Polysplenia syndrome

Case contributed by Abdallah Al Khateeb
Diagnosis almost certain

Presentation

Imaging work-up for new diagnosis of breast cancer (staging).

Patient Data

Age: 45 years
Gender: Female
ct

Multiple splenules of variable size in the left upper quadrant.

Left-sided inferior vena cava with hemiazygous continuation. Normal caliber and course of the azygous vein. Direct drainage of the hepatic veins into the right atrium.

Bi-lobed lungs; no right horizontal fissure.

Other findings: cholelithiasis, bariatric surgery, and paraesophageal hiatal hernia.

Case Discussion

Altogether, the findings are best explained by polysplenia syndrome. The presentation of this entity is variable, and is related to the associated pathologies. In this patient, the pathology was incidentally found.

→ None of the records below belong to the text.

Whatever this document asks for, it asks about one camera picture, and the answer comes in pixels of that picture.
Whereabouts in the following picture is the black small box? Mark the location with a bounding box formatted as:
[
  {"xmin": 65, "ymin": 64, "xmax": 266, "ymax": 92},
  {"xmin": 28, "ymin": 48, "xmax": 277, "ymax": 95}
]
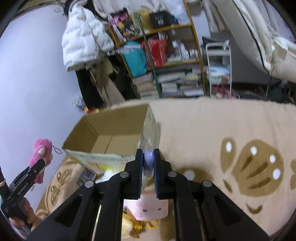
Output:
[{"xmin": 76, "ymin": 168, "xmax": 97, "ymax": 187}]

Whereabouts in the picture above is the open cardboard box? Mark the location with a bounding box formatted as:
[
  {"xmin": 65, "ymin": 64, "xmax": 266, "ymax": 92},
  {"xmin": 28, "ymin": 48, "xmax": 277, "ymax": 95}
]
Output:
[{"xmin": 62, "ymin": 103, "xmax": 160, "ymax": 172}]

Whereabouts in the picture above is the green pole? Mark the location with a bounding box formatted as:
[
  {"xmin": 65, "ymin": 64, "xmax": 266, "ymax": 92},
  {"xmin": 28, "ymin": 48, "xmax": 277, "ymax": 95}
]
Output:
[{"xmin": 134, "ymin": 13, "xmax": 162, "ymax": 98}]

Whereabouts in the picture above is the person left hand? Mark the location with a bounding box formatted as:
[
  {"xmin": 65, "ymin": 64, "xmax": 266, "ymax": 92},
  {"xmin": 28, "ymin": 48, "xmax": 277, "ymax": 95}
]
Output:
[{"xmin": 9, "ymin": 197, "xmax": 42, "ymax": 232}]

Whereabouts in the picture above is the yellow brown plush bear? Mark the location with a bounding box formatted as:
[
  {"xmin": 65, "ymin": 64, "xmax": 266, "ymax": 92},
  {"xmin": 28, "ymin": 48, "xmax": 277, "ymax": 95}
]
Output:
[{"xmin": 121, "ymin": 213, "xmax": 158, "ymax": 239}]

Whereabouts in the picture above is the white fluffy pompom plush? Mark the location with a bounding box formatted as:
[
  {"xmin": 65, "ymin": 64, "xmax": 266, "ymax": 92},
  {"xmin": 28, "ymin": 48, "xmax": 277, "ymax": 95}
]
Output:
[{"xmin": 101, "ymin": 170, "xmax": 118, "ymax": 182}]

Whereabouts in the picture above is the cream folded mattress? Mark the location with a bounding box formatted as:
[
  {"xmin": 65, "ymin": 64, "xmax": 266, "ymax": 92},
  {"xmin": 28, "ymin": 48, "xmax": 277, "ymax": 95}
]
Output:
[{"xmin": 213, "ymin": 1, "xmax": 295, "ymax": 83}]

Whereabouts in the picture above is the pink cake roll plush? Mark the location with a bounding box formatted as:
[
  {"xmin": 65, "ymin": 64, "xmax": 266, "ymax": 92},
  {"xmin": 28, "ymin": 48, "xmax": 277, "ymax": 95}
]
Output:
[{"xmin": 123, "ymin": 185, "xmax": 169, "ymax": 221}]

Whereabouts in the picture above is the teal bag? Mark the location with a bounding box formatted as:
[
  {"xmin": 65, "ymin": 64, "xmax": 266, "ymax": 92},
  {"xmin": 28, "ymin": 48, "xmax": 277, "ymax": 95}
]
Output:
[{"xmin": 120, "ymin": 41, "xmax": 147, "ymax": 78}]

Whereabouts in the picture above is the beige hanging coat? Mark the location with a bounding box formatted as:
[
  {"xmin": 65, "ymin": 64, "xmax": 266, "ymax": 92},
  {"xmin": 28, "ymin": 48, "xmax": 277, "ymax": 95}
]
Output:
[{"xmin": 90, "ymin": 57, "xmax": 125, "ymax": 108}]

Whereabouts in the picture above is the wooden bookshelf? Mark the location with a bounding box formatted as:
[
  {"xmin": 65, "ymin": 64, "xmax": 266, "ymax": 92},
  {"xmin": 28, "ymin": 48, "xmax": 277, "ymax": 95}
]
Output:
[{"xmin": 108, "ymin": 1, "xmax": 205, "ymax": 100}]

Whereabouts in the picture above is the black box with 40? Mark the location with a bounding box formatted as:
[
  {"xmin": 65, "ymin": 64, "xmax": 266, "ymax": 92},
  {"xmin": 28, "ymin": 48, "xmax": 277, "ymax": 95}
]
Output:
[{"xmin": 149, "ymin": 11, "xmax": 171, "ymax": 29}]

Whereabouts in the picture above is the red gift bag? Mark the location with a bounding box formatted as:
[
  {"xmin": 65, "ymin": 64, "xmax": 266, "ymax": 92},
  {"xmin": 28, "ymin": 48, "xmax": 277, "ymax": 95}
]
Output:
[{"xmin": 147, "ymin": 39, "xmax": 168, "ymax": 67}]

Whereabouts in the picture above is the white puffer jacket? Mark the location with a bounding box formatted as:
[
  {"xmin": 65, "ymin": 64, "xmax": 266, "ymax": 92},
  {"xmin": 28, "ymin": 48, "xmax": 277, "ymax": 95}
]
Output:
[{"xmin": 61, "ymin": 1, "xmax": 114, "ymax": 72}]

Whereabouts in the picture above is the white utility cart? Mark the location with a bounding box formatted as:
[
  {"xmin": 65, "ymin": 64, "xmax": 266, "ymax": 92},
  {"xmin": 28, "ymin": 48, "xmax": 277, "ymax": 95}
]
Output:
[{"xmin": 205, "ymin": 40, "xmax": 232, "ymax": 98}]

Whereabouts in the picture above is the pink plush bear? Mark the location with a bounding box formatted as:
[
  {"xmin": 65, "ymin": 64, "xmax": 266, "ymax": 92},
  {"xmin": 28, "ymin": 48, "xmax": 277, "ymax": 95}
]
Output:
[{"xmin": 29, "ymin": 138, "xmax": 53, "ymax": 184}]

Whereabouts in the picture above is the beige patterned fluffy rug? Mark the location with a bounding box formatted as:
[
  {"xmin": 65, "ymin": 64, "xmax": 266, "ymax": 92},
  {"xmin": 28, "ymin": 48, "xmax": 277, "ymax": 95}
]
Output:
[{"xmin": 37, "ymin": 97, "xmax": 295, "ymax": 240}]

Polysplenia should not be mistaken for splenosis. The latter is acquired splenic tissue ectopia that usually follows a traumatic splenic injury or splenectomy. They can easily be differentiated by patient history and the presence of other associated pathologies. 

The most common associated finding in polysplenia syndrome is interruption of the inferior vena cava with azygous or hemiazygous continuation. In this patient, it is with the less common hemiazygous continuation.

Awareness of the other possible associations is sensible.